Data »
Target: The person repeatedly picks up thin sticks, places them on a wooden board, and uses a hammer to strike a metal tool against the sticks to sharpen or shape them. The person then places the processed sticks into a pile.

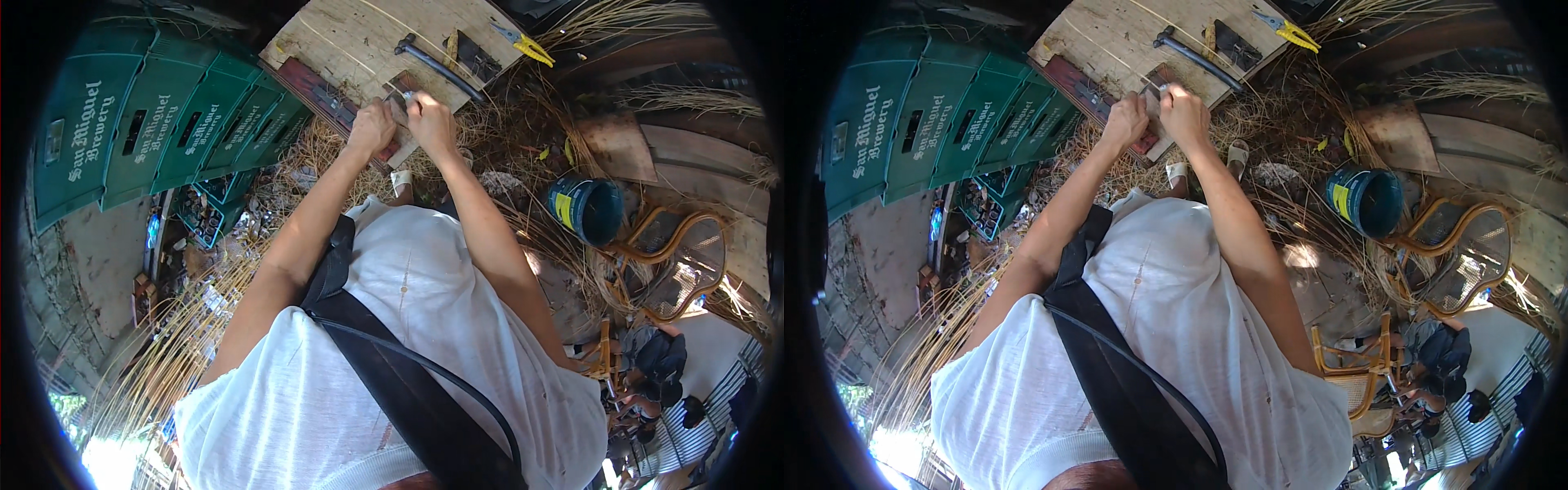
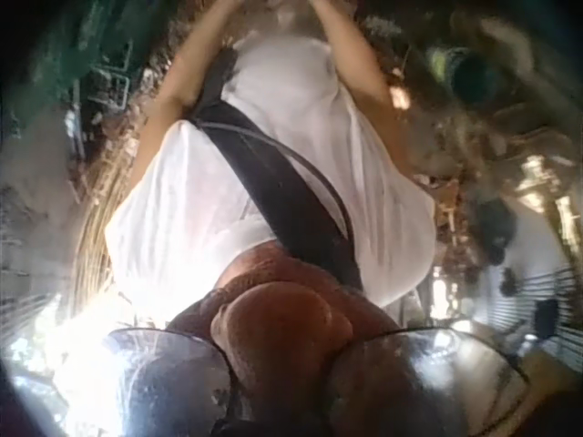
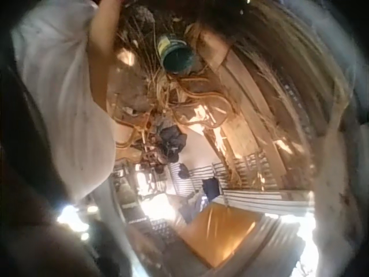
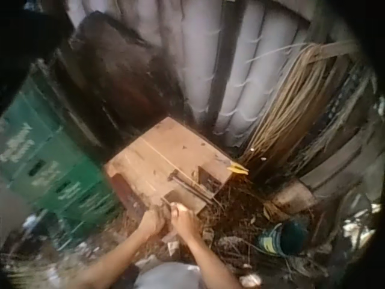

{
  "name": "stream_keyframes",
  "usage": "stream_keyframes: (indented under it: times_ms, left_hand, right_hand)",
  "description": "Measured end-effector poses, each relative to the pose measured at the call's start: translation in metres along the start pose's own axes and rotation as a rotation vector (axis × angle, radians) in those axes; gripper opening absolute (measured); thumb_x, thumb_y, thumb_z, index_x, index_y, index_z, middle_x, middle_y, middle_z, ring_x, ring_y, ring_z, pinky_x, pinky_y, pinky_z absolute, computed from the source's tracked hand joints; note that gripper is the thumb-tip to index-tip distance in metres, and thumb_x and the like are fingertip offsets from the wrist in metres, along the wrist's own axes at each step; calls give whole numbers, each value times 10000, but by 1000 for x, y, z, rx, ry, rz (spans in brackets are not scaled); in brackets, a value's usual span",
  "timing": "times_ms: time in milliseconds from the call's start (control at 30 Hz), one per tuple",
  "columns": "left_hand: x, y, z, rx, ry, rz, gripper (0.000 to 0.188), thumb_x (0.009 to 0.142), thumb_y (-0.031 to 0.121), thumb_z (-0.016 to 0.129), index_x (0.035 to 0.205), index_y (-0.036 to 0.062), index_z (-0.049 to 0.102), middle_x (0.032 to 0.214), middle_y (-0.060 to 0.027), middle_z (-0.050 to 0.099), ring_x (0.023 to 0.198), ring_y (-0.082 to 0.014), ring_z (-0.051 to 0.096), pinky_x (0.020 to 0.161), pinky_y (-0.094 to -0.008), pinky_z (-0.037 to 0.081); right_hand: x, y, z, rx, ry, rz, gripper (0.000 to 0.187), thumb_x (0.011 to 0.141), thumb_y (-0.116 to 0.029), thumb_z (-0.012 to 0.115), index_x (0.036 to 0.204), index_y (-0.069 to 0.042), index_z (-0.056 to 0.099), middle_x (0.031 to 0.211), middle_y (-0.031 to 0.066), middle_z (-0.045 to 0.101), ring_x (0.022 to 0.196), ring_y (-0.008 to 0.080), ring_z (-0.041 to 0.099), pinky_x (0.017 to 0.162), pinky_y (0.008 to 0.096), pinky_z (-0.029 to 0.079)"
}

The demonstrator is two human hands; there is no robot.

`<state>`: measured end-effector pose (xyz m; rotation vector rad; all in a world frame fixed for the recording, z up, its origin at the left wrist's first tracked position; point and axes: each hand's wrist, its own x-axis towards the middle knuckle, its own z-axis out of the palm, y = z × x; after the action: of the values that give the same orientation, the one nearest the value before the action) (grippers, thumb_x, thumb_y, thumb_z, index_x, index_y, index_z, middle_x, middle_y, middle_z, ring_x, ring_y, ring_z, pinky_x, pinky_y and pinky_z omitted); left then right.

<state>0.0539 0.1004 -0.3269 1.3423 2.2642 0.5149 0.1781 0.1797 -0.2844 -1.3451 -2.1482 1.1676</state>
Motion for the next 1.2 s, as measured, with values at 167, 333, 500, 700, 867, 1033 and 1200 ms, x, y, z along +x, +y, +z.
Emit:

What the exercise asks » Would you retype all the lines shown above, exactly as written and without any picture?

Result »
Target: The person repeatedly picks up thin sticks, places them on a wooden board, and uses a hammer to strike a metal tool against the sticks to sharpen or shape them. The person then places the processed sticks into a pile.


{
  "name": "stream_keyframes",
  "usage": "stream_keyframes: (indented under it: times_ms, left_hand, right_hand)",
  "description": "Measured end-effector poses, each relative to the pose measured at the call's start: translation in metres along the start pose's own axes and rotation as a rotation vector (axis × angle, radians) in those axes; gripper opening absolute (measured); thumb_x, thumb_y, thumb_z, index_x, index_y, index_z, middle_x, middle_y, middle_z, ring_x, ring_y, ring_z, pinky_x, pinky_y, pinky_z absolute, computed from the source's tracked hand joints; note that gripper is the thumb-tip to index-tip distance in metres, and thumb_x and the like are fingertip offsets from the wrist in metres, along the wrist's own axes at each step; calls give whole numbers, each value times 10000, but by 1000 for x, y, z, rx, ry, rz (spans in brackets are not scaled); in brackets, a value's usual span",
  "timing": "times_ms: time in milliseconds from the call's start (control at 30 Hz), one per tuple",
  "columns": "left_hand: x, y, z, rx, ry, rz, gripper (0.000 to 0.188), thumb_x (0.009 to 0.142), thumb_y (-0.031 to 0.121), thumb_z (-0.016 to 0.129), index_x (0.035 to 0.205), index_y (-0.036 to 0.062), index_z (-0.049 to 0.102), middle_x (0.032 to 0.214), middle_y (-0.060 to 0.027), middle_z (-0.050 to 0.099), ring_x (0.023 to 0.198), ring_y (-0.082 to 0.014), ring_z (-0.051 to 0.096), pinky_x (0.020 to 0.161), pinky_y (-0.094 to -0.008), pinky_z (-0.037 to 0.081); right_hand: x, y, z, rx, ry, rz, gripper (0.000 to 0.187), thumb_x (0.011 to 0.141), thumb_y (-0.116 to 0.029), thumb_z (-0.012 to 0.115), index_x (0.036 to 0.204), index_y (-0.069 to 0.042), index_z (-0.056 to 0.099), middle_x (0.031 to 0.211), middle_y (-0.031 to 0.066), middle_z (-0.045 to 0.101), ring_x (0.022 to 0.196), ring_y (-0.008 to 0.080), ring_z (-0.041 to 0.099), pinky_x (0.017 to 0.162), pinky_y (0.008 to 0.096), pinky_z (-0.029 to 0.079)"
}

The demonstrator is two human hands; there is no robot.

`<state>`: measured end-effector pose (xyz m; rotation vector rad; all in a world frame fixed for the recording, z up, its origin at the left wrist's first tracked position; point and axes: each hand's wrist, its own x-axis towards the middle knuckle, its own z-axis out of the palm, y = z × x; after the action: of the values that give the same orientation, the one nearest the value before the action) (grippers, thumb_x, thumb_y, thumb_z, index_x, index_y, index_z, middle_x, middle_y, middle_z, ring_x, ring_y, ring_z, pinky_x, pinky_y and pinky_z omitted); left then right.

<state>0.0539 0.1004 -0.3269 1.3423 2.2642 0.5149 0.1781 0.1797 -0.2844 -1.3451 -2.1482 1.1676</state>
Motion for the next 1.2 s, as measured, with values at 167, 333, 500, 700, 867, 1033 and 1200 ms, x, y, z along +x, +y, +z.
Emit:

This response is done.